Segment Start: Source information

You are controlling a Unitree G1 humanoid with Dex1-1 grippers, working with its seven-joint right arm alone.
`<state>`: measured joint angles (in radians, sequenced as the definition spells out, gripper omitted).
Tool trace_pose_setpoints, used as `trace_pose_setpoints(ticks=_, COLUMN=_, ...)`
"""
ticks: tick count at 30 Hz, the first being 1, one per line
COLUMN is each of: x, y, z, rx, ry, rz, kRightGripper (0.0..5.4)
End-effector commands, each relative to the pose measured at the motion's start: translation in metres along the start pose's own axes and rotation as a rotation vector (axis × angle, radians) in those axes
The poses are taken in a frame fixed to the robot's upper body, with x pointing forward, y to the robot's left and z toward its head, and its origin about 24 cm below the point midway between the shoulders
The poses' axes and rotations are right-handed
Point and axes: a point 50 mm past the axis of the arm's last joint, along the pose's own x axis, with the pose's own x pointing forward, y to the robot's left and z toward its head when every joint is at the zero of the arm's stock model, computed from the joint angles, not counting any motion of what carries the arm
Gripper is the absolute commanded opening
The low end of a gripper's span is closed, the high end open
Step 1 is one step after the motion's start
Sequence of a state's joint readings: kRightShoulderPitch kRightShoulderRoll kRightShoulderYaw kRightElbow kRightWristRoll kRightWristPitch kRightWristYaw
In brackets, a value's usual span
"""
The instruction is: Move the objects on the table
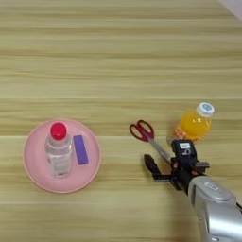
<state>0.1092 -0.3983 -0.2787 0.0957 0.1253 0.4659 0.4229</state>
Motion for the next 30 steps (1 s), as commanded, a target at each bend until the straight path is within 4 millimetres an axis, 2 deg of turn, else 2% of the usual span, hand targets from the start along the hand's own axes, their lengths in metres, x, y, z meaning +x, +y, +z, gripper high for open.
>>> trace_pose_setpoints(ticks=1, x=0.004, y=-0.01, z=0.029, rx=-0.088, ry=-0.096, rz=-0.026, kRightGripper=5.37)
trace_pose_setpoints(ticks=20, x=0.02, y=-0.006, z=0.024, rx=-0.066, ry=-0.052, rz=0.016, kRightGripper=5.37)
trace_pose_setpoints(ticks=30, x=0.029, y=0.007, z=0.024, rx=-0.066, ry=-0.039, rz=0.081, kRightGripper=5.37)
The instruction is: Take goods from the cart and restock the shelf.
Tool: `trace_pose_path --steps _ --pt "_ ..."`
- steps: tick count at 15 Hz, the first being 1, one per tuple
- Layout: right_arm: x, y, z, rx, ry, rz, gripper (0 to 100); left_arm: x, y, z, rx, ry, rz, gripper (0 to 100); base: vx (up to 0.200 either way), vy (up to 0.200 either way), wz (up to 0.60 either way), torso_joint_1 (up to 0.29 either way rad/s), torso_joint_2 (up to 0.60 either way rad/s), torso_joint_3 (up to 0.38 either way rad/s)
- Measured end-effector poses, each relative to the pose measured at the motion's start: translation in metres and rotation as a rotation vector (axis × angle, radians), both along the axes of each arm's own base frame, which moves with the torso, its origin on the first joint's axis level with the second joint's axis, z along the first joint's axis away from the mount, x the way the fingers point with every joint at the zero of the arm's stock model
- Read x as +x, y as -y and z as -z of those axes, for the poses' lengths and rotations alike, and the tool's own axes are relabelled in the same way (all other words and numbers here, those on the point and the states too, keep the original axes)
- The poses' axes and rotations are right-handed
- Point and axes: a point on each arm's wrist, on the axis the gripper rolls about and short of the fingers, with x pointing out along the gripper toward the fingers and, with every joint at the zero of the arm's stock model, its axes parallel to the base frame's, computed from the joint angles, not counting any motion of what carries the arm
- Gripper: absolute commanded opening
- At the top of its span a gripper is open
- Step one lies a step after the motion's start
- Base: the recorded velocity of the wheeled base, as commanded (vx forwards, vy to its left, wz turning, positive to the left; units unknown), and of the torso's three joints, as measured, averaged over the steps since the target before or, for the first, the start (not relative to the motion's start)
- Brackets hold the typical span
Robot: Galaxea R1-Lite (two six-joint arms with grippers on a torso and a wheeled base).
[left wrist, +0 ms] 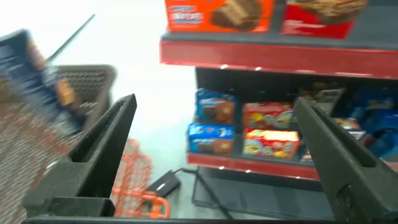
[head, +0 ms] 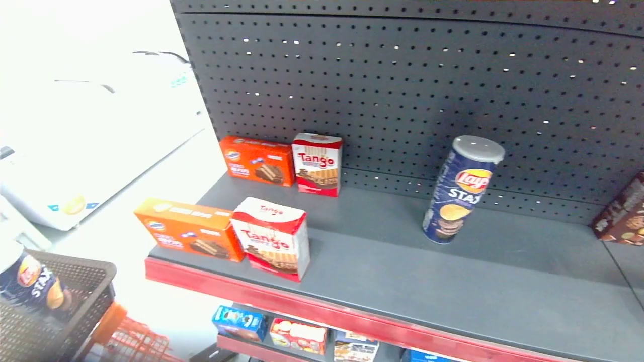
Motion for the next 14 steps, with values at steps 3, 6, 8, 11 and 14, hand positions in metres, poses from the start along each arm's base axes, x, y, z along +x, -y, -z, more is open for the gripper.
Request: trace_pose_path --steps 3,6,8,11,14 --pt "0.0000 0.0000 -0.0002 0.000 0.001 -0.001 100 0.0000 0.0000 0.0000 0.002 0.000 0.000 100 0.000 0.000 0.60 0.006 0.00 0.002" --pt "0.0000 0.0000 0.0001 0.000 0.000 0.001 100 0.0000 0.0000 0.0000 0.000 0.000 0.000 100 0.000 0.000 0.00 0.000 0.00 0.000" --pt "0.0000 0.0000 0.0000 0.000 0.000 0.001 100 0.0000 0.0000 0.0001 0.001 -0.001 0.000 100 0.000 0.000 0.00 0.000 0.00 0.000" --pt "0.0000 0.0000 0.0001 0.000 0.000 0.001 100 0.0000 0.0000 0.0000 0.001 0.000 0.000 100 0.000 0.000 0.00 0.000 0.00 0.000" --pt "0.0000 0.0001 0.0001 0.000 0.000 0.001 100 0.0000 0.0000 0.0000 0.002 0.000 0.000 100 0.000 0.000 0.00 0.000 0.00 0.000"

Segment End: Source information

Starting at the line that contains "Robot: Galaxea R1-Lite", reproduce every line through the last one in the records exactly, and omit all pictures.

Robot: Galaxea R1-Lite (two six-joint arms with grippers on a torso and a wheeled base).
[left wrist, +0 ms] 
[head, +0 ms] 
Motion for the next 14 steps, with values at steps 3, 6, 8, 11 and 14, hand positions in metres, poses from the start along each arm's base axes, x, y, z along +x, -y, -z, more is open for the gripper.
Request: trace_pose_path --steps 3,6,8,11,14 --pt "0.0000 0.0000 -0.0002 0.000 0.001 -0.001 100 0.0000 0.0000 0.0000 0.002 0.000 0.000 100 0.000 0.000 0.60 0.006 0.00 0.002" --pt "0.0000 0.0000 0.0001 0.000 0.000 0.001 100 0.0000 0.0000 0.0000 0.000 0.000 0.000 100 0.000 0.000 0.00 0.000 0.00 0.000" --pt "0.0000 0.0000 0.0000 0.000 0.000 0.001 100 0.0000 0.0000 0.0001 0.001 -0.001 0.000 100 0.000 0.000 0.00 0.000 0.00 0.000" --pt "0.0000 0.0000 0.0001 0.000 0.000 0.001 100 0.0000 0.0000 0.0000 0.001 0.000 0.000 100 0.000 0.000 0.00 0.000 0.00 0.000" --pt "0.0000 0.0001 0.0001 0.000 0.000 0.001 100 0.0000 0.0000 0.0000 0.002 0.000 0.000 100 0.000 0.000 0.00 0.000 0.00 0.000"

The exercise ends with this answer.